**What you have to do:** Exactly one number should make up the answer: how many lines of the listing contain the string "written".

**Provided records:**
· · · · · · ·
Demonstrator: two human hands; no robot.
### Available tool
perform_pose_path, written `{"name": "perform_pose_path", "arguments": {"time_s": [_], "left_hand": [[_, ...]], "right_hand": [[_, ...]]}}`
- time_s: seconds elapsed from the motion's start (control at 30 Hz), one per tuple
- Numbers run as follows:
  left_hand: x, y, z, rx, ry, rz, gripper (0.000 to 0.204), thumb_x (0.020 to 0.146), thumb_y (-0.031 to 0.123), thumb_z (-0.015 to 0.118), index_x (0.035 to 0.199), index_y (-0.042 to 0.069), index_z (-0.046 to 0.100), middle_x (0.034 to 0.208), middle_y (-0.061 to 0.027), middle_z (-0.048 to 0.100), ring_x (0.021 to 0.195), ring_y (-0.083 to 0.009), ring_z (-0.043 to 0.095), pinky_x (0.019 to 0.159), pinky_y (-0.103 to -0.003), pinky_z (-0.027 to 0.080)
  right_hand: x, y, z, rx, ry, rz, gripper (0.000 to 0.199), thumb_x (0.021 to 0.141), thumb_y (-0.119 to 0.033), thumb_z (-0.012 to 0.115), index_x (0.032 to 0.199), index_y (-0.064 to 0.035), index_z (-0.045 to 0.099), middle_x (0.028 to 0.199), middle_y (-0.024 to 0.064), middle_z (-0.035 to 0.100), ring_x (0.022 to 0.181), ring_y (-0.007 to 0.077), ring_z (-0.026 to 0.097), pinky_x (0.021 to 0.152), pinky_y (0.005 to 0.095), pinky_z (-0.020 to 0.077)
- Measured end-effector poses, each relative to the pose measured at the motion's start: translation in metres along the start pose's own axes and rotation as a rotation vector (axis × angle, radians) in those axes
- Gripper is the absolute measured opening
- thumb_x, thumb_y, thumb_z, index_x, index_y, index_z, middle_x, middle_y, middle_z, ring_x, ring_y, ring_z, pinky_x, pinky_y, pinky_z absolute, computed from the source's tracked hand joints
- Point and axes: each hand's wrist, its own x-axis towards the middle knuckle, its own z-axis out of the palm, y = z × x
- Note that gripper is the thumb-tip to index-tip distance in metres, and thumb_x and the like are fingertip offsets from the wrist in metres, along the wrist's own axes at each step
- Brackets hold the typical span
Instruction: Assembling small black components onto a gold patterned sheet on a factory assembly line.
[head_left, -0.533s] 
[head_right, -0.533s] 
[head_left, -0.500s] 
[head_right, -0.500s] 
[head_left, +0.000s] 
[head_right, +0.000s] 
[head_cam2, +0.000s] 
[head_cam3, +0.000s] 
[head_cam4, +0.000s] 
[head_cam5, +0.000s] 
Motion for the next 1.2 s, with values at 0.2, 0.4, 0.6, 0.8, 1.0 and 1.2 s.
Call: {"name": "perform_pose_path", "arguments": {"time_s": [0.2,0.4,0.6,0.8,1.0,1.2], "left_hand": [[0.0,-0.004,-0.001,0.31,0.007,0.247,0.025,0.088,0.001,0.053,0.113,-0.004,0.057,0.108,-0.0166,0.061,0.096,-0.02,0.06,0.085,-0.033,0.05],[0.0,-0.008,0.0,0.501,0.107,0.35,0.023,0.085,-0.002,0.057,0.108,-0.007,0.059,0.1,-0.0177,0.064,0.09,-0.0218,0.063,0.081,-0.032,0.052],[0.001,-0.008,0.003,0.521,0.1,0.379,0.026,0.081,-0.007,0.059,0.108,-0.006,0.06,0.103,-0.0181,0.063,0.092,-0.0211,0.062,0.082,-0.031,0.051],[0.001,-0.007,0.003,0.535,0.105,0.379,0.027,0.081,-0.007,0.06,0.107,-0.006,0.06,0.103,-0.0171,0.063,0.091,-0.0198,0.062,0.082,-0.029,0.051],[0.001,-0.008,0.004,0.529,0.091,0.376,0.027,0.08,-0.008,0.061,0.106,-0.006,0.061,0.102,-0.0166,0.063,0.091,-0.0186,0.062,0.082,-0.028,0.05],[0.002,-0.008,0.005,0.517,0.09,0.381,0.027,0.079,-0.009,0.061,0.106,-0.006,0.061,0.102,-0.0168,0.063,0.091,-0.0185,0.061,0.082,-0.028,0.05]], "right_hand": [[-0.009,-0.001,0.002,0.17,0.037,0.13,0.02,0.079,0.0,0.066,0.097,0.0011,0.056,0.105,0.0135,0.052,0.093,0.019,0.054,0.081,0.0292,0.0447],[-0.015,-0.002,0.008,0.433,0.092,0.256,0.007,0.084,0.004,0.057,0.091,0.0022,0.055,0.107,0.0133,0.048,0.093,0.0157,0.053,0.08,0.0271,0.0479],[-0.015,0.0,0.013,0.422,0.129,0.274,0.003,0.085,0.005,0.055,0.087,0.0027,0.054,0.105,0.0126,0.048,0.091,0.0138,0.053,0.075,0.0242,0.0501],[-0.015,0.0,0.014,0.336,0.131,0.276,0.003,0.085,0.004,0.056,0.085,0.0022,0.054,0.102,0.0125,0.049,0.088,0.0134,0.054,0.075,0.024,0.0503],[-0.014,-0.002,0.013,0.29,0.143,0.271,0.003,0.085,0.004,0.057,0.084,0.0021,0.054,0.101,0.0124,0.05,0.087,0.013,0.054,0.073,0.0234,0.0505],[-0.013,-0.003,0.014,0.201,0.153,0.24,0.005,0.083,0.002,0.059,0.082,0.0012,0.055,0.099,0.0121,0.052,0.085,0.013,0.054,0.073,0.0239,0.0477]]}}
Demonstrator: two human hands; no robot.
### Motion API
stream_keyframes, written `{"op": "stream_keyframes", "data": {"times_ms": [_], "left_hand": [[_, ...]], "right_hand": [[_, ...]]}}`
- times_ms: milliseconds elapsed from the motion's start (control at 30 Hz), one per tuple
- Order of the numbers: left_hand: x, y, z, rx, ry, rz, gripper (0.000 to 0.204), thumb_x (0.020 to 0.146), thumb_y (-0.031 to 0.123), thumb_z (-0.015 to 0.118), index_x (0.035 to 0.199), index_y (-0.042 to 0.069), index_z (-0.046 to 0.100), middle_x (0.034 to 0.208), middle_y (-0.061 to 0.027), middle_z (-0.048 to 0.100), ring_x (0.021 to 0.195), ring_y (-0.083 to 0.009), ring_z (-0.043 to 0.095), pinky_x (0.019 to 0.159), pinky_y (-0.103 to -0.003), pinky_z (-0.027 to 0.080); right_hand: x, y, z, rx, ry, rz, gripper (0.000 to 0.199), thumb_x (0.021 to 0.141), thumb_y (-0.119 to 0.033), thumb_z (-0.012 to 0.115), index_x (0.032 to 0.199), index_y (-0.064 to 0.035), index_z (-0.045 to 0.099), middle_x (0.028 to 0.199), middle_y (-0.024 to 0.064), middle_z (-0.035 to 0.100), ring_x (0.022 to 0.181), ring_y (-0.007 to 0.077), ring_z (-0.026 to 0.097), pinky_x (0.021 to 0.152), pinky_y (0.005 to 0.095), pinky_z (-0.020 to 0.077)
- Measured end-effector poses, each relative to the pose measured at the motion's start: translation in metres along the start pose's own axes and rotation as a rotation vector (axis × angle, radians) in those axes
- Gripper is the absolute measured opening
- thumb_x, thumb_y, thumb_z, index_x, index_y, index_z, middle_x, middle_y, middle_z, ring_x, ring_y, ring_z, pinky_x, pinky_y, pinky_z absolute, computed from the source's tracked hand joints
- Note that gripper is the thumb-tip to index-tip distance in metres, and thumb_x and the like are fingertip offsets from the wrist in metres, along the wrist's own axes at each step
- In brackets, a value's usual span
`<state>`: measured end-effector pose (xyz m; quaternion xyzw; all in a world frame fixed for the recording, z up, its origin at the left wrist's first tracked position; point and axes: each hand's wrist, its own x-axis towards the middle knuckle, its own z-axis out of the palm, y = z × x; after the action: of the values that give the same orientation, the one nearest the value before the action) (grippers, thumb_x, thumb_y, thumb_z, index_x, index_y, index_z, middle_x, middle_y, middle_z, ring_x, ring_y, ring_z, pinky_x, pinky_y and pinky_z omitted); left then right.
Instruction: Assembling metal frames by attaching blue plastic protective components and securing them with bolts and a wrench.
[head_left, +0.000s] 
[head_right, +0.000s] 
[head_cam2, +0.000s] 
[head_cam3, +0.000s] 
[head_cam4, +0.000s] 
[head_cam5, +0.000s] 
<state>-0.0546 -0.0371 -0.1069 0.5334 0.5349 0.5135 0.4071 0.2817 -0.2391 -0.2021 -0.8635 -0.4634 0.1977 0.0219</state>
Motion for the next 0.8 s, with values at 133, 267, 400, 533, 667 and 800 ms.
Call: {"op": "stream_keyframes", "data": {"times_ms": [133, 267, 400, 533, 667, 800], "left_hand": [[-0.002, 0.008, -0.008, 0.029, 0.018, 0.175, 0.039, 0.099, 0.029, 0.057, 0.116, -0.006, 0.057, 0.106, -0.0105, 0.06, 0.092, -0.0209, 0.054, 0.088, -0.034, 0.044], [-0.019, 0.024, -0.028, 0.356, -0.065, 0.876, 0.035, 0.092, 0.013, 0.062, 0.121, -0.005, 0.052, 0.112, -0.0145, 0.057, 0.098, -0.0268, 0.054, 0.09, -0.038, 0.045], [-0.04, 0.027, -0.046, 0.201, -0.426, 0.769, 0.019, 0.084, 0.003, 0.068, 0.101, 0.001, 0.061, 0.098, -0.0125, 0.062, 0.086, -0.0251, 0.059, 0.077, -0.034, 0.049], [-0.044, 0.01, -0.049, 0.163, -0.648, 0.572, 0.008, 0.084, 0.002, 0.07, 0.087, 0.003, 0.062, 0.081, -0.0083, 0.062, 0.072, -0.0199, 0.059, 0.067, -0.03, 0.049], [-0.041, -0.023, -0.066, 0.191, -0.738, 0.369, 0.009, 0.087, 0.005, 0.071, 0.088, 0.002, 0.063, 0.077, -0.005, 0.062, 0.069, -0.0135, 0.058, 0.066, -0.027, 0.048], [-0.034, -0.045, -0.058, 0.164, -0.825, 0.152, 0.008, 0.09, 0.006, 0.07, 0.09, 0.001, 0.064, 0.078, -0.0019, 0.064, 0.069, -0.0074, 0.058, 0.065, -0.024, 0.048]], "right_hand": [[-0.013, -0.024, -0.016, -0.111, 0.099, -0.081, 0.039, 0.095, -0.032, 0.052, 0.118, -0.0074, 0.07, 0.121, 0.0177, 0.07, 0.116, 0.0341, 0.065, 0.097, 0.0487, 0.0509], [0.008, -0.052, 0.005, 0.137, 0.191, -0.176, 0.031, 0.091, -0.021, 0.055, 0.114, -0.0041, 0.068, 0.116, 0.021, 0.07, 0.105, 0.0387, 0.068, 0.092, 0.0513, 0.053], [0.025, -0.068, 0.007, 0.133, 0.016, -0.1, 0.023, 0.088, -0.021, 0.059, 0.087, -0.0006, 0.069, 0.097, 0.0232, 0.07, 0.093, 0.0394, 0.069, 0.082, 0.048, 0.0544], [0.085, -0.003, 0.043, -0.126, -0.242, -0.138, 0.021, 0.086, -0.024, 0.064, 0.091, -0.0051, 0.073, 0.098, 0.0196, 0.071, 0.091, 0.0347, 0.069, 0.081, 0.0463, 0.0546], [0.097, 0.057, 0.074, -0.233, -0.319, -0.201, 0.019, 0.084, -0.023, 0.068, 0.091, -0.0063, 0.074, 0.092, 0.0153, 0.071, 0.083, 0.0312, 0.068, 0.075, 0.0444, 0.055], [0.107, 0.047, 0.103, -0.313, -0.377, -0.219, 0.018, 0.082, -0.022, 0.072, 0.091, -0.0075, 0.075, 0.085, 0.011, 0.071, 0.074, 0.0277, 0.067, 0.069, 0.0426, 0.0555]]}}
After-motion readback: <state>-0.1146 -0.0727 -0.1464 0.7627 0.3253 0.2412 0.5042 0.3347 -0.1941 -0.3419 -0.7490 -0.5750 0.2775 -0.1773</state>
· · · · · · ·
**Solution to this exercise:** 2